Gli eventi: scarico Ubuntu Studio, distro votata alla produzione multimediale, la installo sul mio portatilino, scarico il software di gestione per la scheda UMTS, lo installo e quello mi dice "ti dev i collegare ad internet per completare l'installazione"... questa mi sembra una totale presa per il culo... mi devo collegare ad internet per potermi collegare ad internet...

Mi ritrovo per l'ennesima volta con il mio sistema operativo Linux isolato sul mio pc... così com'è si può utilizzare benissimo, intendiamoci, ma non posso nè aggiornare il sistema, nè installare software nuovo.

Sono testardo.

Una nuova traccia in cantiere


In questi giorni (finalmente) mi sono rimesso all'opera su quella che sarà la terza traccia del mio primo disco: UNO.

Certo, mi rendo conto che di questo passo l'album (pensato per essere un 8 brani) sarà completato per il 2025, se la fortuna mi assiste. Ma che ci volete fare, sarebbe bello potersi dedicare tutto il santo giorno a questo progetto, ma le bollette non si pagano con i sogni, nè con i desideri.

Ritengo, comunque, che l'importante sia dedicarsi ad un sogno, fregandosene di quanta energia ci si possa investire (e lo dice uno che ne investe tanta nella musica).

Difatti mi spaventa l'aridità generalizzata della gente che abita nella mia stessa città, capace di dedicarsi anima e corpo al raggiungimento di un profitto per nutrire le proprie saccocce, ma del tutto inabile ad apprezzare l'eleganza nascosta in una qualsiasi forma d'arte (cibo per tutto il resto).

Certe vote si DEVONO fare cose per il puro gusto di farle, e non perchè se ne ricava un profitto.

martedì 25 marzo 2008

Votate gente! Votate...


Piccolo esperimento sulle funzionalità di questo blog.
alla vostra destra potete osservare un modulo per partecipare ad un piccolo sondaggio: mi chiedo quale sia la DAW che più stimola il vostro gargaroz.

In elenco ho inserito i principali colossi della produzione audio, affiancati da software minori (che a me mi piacciono) e il mitico Ardour, dal potere Opensource e dalle armi linuxiane.
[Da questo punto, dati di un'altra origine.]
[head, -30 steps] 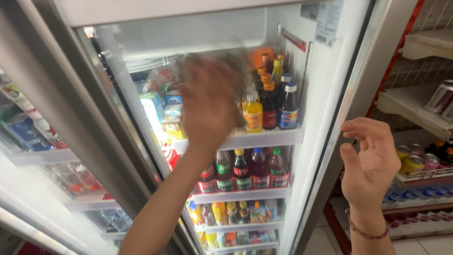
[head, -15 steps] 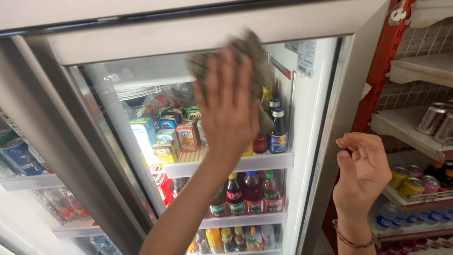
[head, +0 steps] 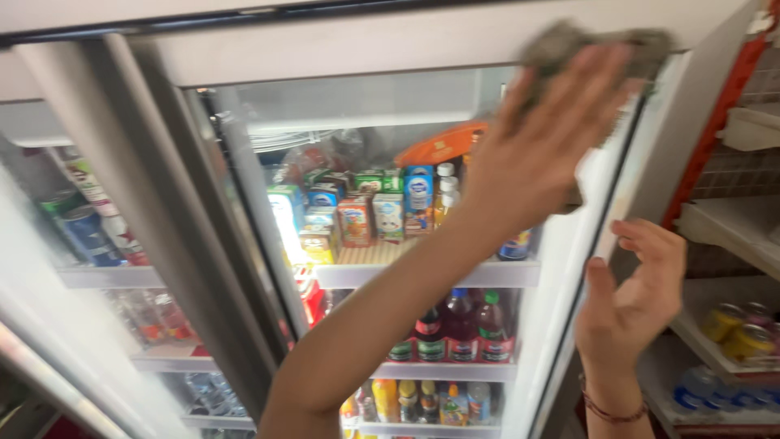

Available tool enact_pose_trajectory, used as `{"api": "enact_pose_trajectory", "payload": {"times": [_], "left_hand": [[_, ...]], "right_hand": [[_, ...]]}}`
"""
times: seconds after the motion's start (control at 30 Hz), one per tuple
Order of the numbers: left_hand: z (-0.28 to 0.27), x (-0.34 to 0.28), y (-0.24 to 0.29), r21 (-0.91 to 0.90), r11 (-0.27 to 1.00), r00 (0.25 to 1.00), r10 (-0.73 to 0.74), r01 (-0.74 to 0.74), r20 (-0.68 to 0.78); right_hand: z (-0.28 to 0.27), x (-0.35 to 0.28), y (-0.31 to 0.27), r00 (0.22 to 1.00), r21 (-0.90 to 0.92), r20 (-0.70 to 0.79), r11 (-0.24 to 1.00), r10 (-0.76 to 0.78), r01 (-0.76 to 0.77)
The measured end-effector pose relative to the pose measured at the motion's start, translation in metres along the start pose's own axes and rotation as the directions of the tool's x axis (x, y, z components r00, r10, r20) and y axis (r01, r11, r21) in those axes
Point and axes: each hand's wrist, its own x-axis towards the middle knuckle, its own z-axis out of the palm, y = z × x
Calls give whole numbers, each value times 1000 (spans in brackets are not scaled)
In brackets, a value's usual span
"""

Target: The person cleans the glass door of a commercial refrigerator using a spray bottle and a cloth. They wipe the exterior glass surface repeatedly, then open the door to wipe the interior shelves and door frame before closing it again.

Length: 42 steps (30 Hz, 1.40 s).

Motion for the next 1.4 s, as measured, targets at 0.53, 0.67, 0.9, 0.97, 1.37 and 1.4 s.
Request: {"api": "enact_pose_trajectory", "payload": {"times": [0.53,0.67,0.9,0.97,1.37,1.4], "left_hand": [[-70,-117,-87,-83,996,977,26,-8,211],[-88,-134,-123,118,993,991,17,-33,132],[-86,-166,-123,115,896,891,-400,430,-216],[-88,-197,-90,42,974,975,-223,223,-16],[-86,-165,-129,113,903,904,-393,414,-172],[-76,-153,-118,74,930,928,-347,359,-137]], "right_hand": [[103,-32,-63,977,29,169,992,-127,124],[109,-40,-64,979,83,174,992,-110,97],[114,-49,-72,983,103,150,990,-107,92],[113,-54,-71,980,73,162,992,-112,101],[88,-66,-39,993,5,110,999,-46,46],[87,-67,-38,995,26,96,999,-40,38]]}}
Ai primi cinque che voteranno, verrà regalato un maglioncino ricavato dai peli di Vito Pennacchia (e chi volesse intendere intenda).

venerdì 21 marzo 2008

Inizio della modifica

Ieri ho iniziato ad incidere il pannello superiore del case a rack, per intenderci quello che viene aperto per accedere ai componenti interni.

La mia intenzione non è quella di eseguire un vero e proprio modding, per poi spararmi le pose assieme a dei fanatici di "Fast & Furious", i quali però non avendo molti soldi si accontentano di imbruttire e tamarrizzare i propri elaboratori (perdonatemi voi tutti fan della modifica, ma l'ironia su di voi è potente e non vi so resistere); l'intento è quello di apportare modifiche che vadano a migliorare la trasportabilità del pc, influendo sul suo peso.

In altre parole sto alleggerendo quel mattone anni 90 che mi ritrovo tra le mani.

Importane: si accettano suggerimenti, foss'anche sull'italiano.

giovedì 20 marzo 2008

Atterraggio sul pianeta MOD


Recentemente sono riuscito a mettere le mani su un case a rack per computer. Desideravo da tanto un case del genere, poiché è da tempo che voglio realizzare una D.A.W. (Digital Audio Workstation) da poter essere incassata a rack nel mio futuro studio di pre e post produzione.

Il problema che mi si è presentato da subito è il peso di questo case: il modello non è nuovissimo, ed è quindi realizzato con il vecchio lamierino ferroso da 3 mm anzichè nei più leggeri materiali odierni, ovvero lamierino a basso spessore ed alluminio; il case pesa davvero tanto ed ho i miei dubbi che un armadio rack per strumenti audio resca a reggere il suo peso al pari di un suo simile utilizzato in campo infomatico.


Ho deciso quindi che devo modificare il neo arrivo quel tanto che basta ad alleggerirne il peso. Ho iniziato a girare un po' di siti che si occupano di modding, per farmi l'idea degli interventi realizzabili sul case, i metodi, la fattibilità ed i costi.

Se la cosa si fa interessante continuerò a scrivere.